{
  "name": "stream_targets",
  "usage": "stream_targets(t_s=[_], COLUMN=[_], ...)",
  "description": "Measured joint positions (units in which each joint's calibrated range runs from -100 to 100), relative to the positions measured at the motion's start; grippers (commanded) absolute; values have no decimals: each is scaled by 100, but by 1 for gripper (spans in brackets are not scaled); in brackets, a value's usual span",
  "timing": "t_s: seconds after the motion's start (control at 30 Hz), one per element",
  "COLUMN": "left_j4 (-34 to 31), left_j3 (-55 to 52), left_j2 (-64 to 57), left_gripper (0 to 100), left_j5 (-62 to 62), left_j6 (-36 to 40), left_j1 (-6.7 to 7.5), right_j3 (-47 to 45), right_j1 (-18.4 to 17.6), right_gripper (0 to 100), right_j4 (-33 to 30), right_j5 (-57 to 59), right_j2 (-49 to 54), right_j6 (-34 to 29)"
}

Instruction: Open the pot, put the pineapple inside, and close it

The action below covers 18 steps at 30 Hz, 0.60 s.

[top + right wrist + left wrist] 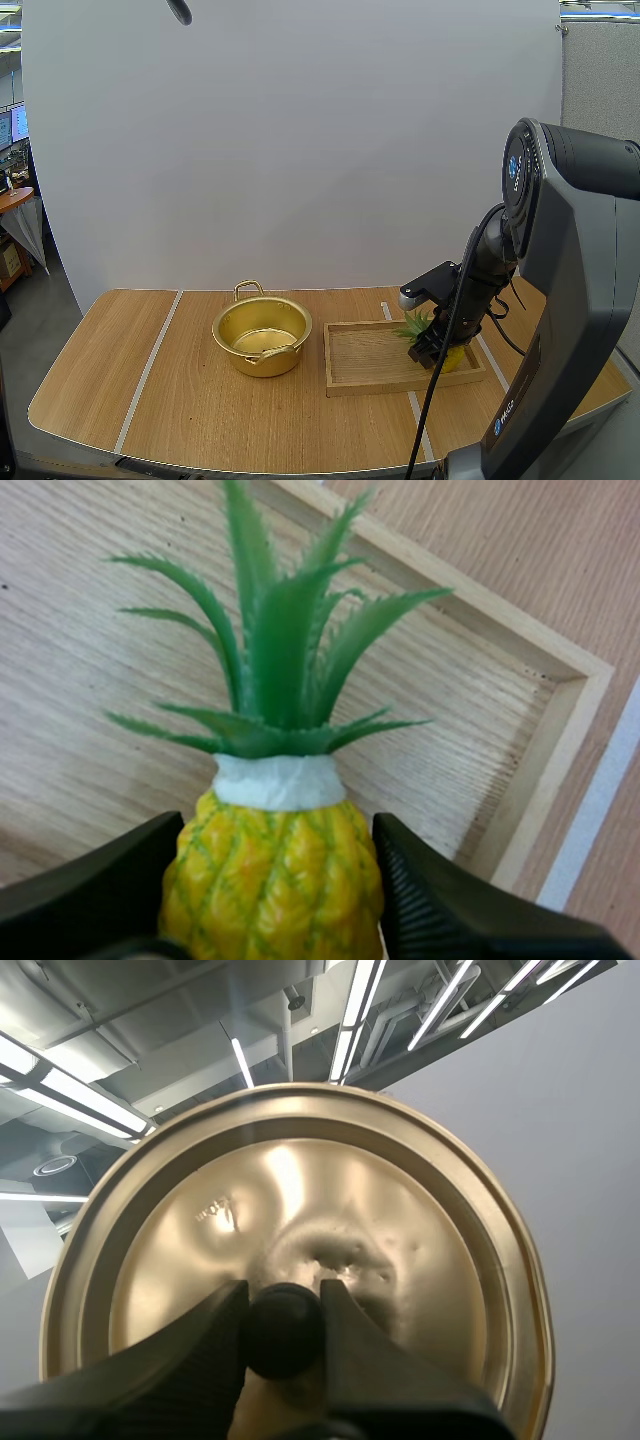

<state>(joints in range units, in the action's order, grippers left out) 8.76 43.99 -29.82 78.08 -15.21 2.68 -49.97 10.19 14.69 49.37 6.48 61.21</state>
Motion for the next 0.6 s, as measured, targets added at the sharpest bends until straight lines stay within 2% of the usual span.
stream_targets(t_s=[0.17, 0.37, 0.6], left_j4=[0, 0, 0], left_j3=[0, 0, 0], left_j2=[0, 0, 0], left_gripper=[0, 0, 0], left_j5=[0, 0, 0], left_j6=[0, 0, 0], left_j1=[0, 0, 0], right_j3=[0, 0, 0], right_j1=[0, -9, -409], right_gripper=[0, 0, 0], right_j4=[0, 288, 468], right_j5=[16, 52, 333], right_j2=[257, 1304, 2450], right_j6=[0, 8, 8])
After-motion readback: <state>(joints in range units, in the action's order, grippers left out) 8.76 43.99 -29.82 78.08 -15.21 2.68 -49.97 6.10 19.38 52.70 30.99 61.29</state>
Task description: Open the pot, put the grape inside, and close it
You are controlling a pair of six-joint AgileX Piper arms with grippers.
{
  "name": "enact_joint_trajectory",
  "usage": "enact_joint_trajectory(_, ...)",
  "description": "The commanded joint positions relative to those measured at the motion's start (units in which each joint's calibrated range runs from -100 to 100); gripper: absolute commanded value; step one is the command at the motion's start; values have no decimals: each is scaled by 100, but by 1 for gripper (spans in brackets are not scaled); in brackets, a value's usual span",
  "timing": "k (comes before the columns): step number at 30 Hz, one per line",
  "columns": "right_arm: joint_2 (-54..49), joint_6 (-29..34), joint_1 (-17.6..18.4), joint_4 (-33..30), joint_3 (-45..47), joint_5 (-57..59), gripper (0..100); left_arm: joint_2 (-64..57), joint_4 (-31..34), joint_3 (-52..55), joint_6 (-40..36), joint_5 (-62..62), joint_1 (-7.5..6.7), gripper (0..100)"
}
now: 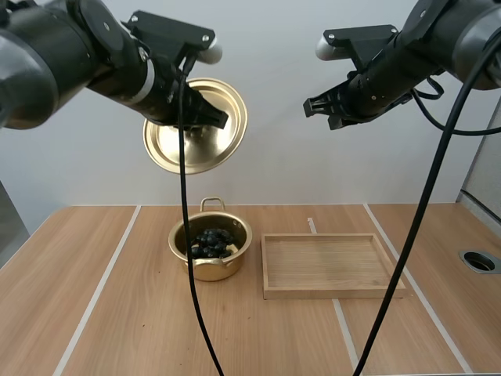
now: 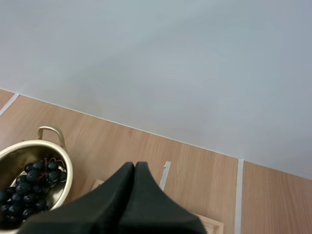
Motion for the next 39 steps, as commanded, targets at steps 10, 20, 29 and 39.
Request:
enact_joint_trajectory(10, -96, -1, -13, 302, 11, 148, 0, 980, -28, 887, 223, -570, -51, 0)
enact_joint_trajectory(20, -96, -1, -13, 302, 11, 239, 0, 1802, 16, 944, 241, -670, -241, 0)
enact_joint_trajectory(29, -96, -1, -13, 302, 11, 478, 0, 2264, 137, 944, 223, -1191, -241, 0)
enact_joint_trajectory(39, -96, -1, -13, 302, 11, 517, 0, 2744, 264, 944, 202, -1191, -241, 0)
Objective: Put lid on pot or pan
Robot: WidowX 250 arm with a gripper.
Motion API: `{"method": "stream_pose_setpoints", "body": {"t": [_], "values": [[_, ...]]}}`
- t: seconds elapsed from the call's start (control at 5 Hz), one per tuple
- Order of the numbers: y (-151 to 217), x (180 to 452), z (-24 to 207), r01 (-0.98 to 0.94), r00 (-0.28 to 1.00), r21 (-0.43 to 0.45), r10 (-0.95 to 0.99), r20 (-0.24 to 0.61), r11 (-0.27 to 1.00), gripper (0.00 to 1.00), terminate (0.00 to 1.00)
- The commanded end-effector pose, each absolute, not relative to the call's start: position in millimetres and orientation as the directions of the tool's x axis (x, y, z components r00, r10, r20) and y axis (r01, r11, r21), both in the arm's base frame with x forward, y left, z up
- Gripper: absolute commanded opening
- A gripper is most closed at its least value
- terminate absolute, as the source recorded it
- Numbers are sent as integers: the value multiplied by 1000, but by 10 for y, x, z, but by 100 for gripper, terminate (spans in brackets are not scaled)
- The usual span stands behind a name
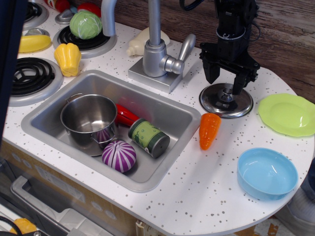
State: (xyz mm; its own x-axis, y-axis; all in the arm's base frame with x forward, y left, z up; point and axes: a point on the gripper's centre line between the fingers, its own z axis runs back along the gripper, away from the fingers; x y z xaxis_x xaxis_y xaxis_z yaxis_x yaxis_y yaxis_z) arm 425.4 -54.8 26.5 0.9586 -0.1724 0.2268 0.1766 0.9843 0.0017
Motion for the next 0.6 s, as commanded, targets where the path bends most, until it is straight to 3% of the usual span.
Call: {"method": "stream_pose_setpoints", "body": {"t": [0.0, 0.2, 0.4], "values": [[-530, 4323, 304, 204, 944, -3, -195, 267, 979, 100, 0], [-551, 4320, 232, 201, 942, -4, -192, 277, 980, 100, 0], [-566, 4332, 210, 196, 943, -1, -188, 276, 981, 0, 0]]}}
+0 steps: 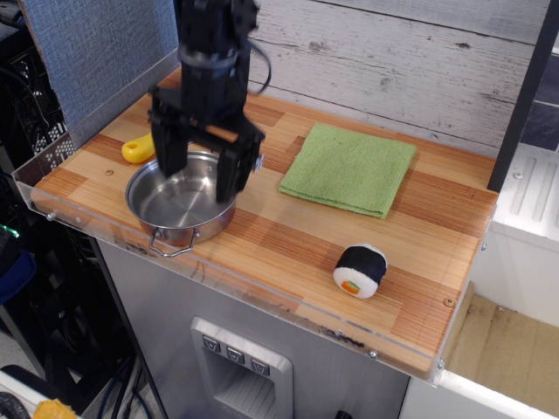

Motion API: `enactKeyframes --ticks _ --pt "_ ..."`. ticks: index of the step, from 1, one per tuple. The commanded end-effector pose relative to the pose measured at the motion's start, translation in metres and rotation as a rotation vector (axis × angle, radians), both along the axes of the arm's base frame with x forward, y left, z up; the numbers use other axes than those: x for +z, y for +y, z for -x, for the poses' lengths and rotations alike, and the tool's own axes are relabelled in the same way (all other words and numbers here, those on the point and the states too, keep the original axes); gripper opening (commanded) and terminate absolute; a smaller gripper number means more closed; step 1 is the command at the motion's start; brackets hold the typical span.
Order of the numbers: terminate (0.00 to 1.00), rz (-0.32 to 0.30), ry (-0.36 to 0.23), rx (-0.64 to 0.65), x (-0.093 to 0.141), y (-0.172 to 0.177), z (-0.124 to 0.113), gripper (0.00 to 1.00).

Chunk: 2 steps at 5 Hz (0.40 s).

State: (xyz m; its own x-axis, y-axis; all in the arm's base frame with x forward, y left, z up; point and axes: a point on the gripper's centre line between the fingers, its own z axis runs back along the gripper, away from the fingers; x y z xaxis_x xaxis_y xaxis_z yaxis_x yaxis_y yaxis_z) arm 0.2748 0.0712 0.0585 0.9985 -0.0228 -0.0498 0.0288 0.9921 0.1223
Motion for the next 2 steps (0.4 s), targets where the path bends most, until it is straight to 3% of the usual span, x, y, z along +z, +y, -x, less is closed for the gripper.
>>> enactKeyframes --ticks 1,2 --pt "0.0 -0.03 -0.039 -0.025 -0.012 0.0 0.002 1.0" --pt "0.0 -0.006 -0.014 -0.03 -0.024 -0.002 0.001 1.0"
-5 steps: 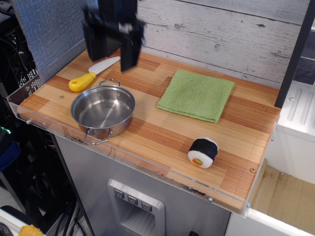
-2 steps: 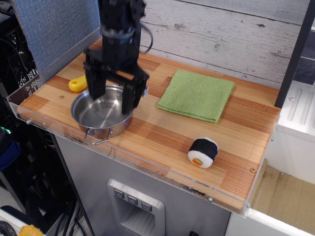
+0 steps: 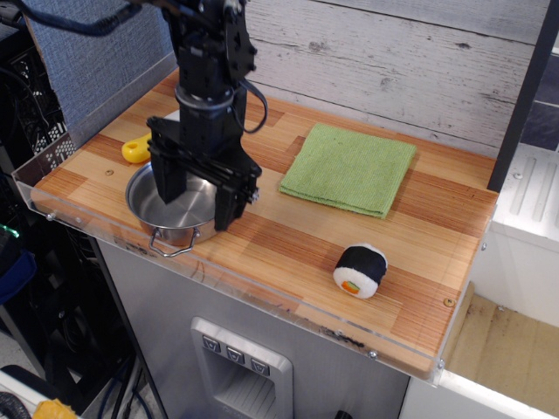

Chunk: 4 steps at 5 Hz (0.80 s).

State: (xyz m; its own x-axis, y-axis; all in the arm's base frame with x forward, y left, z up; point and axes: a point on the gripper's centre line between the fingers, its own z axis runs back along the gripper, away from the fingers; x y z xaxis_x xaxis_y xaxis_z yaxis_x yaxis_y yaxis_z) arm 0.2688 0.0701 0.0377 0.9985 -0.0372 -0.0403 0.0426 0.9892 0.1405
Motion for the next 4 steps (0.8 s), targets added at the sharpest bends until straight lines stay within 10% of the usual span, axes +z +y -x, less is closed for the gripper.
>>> enactKeyframes --ticks 1,2,3,4 --pt "0.0 0.03 0.011 -0.029 -0.0107 -0.008 -0.008 1.0" --pt "0.0 0.022 0.023 -0.043 -0.0148 -0.0121 -0.009 1.0" --pt "0.0 0.026 0.013 -0.041 -0.0117 -0.0116 -0.0095 0.0" --pt "0.0 0.024 -0.01 -0.043 -0.0055 -0.01 -0.0088 0.0"
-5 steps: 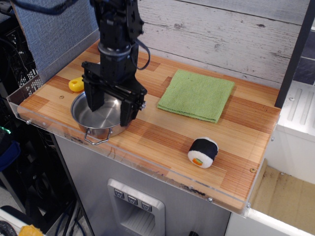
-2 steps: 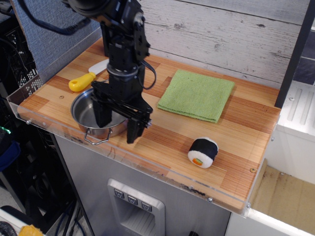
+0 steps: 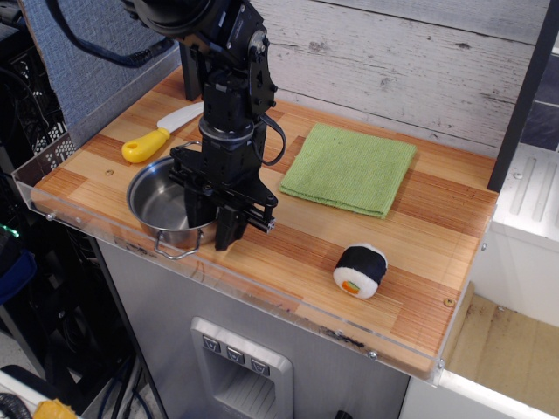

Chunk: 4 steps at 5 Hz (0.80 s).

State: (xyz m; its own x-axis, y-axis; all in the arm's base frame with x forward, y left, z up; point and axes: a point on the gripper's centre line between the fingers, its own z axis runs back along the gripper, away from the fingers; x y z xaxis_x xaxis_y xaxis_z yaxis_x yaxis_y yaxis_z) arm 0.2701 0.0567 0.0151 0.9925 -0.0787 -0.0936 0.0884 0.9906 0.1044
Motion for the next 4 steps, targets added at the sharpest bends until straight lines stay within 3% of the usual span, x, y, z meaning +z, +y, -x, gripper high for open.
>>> enactKeyframes --ticks 1,2,3,4 --pt "0.0 -0.013 -0.148 -0.042 0.036 0.007 -0.005 0.0" --pt "0.0 -0.018 -0.211 -0.06 0.062 0.009 -0.009 0.0" --pt "0.0 -0.024 -0.137 -0.119 0.077 -0.01 -0.042 0.0" --pt "0.0 0.012 -0.099 -0.165 0.072 -0.037 -0.073 0.0"
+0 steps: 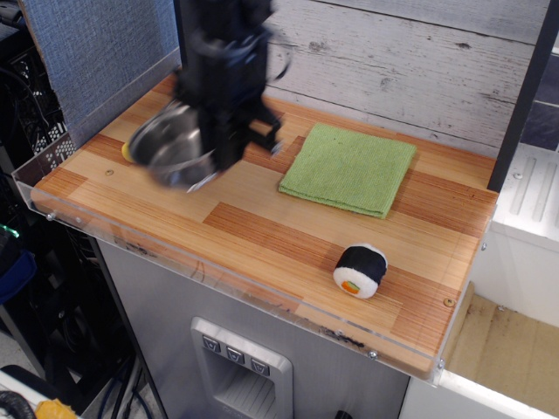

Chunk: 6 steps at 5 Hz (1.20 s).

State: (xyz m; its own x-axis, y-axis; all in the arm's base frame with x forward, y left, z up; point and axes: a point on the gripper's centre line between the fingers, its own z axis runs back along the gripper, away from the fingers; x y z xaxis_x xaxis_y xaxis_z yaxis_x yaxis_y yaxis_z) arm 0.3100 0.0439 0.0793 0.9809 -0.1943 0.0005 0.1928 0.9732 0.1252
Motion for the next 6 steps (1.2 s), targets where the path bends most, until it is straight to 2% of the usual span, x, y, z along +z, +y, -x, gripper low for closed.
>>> enactKeyframes --ticks 1,2,4,6 --pt "0.0 0.06 -0.029 -0.068 0.009 -0.04 -0.045 0.0" --pt "0.0 0.067 -0.038 -0.065 0.005 -0.057 -0.057 0.0" --pt "0.0 0.063 -0.069 -0.09 -0.003 -0.084 -0.063 0.0" --pt "0.0 0.06 -0.068 -0.085 -0.014 -0.094 -0.071 0.0"
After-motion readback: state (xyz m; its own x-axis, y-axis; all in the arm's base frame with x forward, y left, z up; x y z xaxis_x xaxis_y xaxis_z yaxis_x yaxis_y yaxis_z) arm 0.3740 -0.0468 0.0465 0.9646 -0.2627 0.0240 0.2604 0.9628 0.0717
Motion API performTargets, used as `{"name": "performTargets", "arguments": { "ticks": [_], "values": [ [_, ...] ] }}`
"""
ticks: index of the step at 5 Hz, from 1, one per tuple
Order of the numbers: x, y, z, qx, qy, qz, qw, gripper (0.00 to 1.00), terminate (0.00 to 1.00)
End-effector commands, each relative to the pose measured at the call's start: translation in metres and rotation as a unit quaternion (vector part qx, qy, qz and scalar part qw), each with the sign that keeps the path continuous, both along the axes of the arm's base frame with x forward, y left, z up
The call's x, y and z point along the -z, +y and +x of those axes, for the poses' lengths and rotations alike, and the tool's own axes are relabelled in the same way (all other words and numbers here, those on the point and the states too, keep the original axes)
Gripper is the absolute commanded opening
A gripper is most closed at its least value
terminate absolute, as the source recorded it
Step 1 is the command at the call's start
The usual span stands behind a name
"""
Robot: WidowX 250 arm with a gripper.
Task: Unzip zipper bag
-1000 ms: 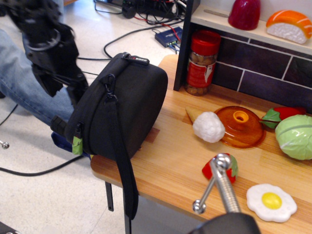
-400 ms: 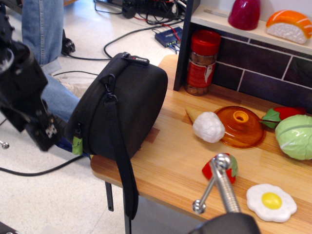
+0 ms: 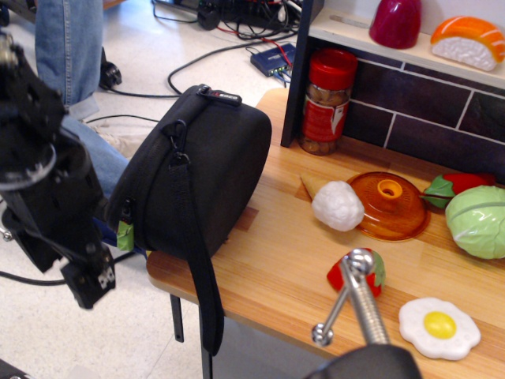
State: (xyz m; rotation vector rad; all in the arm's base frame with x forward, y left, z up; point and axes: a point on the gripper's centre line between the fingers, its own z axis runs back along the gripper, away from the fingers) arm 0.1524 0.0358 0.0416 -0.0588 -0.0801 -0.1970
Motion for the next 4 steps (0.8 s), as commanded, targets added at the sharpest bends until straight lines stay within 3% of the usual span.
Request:
{"name": "performTargets", "arguments": {
  "ticks": [1, 2, 3, 4],
  "values": [
    [-0.009, -0.013, 0.026, -0.032, -0.036, -0.002, 0.9988, 1.00, 0.00],
    [-0.015, -0.015, 0.036, -0.052, -0.044, -0.008, 0.9977, 1.00, 0.00],
    [-0.019, -0.017, 0.041, -0.058, -0.065, -0.002, 0.9962, 0.00, 0.00],
    [-0.021, -0.018, 0.044, -0.060, -0.064, -0.002, 0.9961, 0.00, 0.00]
  ]
}}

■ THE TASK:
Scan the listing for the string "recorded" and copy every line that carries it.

■ PROBLEM SOLUTION:
- terminate absolute, as the source recorded it
terminate absolute, as the source recorded it

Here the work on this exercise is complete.